The deeper question is how did the eating disorder diagnosis and treatment become another means to satisfy capitalist greed? Where is the kindness and compassion for young people, still much more often young women, who are trapped in the chains of a destructive moniker? How does the eating disorder treatment field recover?


I’ll address these questions in the coming posts.

5/3/25

The Standard of Care for People with Binge Eating

In the last couple of years, many people seeking treatment for any binge eating (primarily bulimia, binge eating disorder or compulsive overeating) look to GLP-1 agonists medications as a way to cure their eating disorder. There may be a limited role for these medications in treating binge eating, but the mainstay of treatment is unchanged and often very successful.

Cognitive Behavioral Therapy is the central component of treating any binge eating disorder. The first step is logging food including the specifics of the meal, time of eating, whether it’s a binge or not and the thoughts and feelings around eating at that moment.

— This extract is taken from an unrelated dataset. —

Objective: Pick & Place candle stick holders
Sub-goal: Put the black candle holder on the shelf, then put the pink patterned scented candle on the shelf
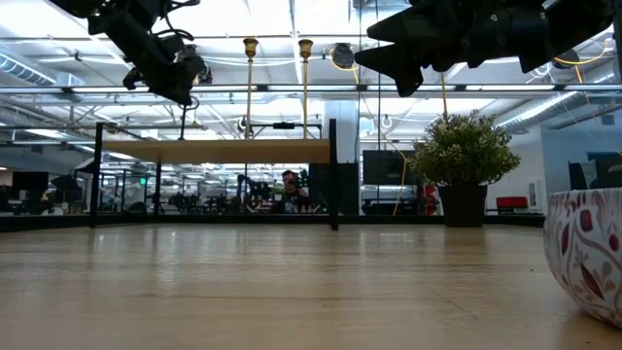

The process of logging has several key benefits: separation from the food to assess eating with more perspective, understanding the emotional and hunger cues that trigger binge eating and working together with the therapist to approach binging as a symptom that they can figure out together. Even more importantly, logging impresses upon the patient that there is a way to figure out how to stop binging.


Medications like Prozac and Topamax also play a role in decreasing binge urges but are a supplementary part of treatment rather than a cure. Working with a dietitian helps educate the patient about meal planning and the need for regular meals throughout the day to regulate hunger and fullness cues. Last, treating other concomitant psychiatric disorders, such as anxiety, depression and ADHD, makes stopping binging much more successful.


The new GLP-1 medications have confused the standard of care for binge eating. The lay concept of food noise in particular can push people with binge eating towards these medications. For laypeople, food noise means hunger caused by dieting and undereating. This new class of medication suppresses hunger for many people thereby making it easier to eat less in an unhealthy way and ignore hunger cues.


The term food noise describes very accurately the preoccupation with food that people with binge eating experience. It’s not a surprise that people with binge eating find this term validating; however, conflating food noise for someone with binge eating to food noise for someone without an eating disorder is problematic.


The biggest risk is that people with binge eating may think the GLP-1’s can cure their eating disorder and that food noise is a more universal symptom. The medications don’t treat binge eating on their own and almost always set people back who are in the process of treatment for an eating disorder and learning how to regulate their eating. Therapy and appropriate medications need to be the primary way to move forward.


The new GLP-1 medications have some limited use to treat people with binge eating, but the standard of care is very effective and must remain the first steps towards recovery. Food noise is a very apt description of thoughts around food for people with binge eating, but the term isn’t clinical and does not change how someone with binging can get better.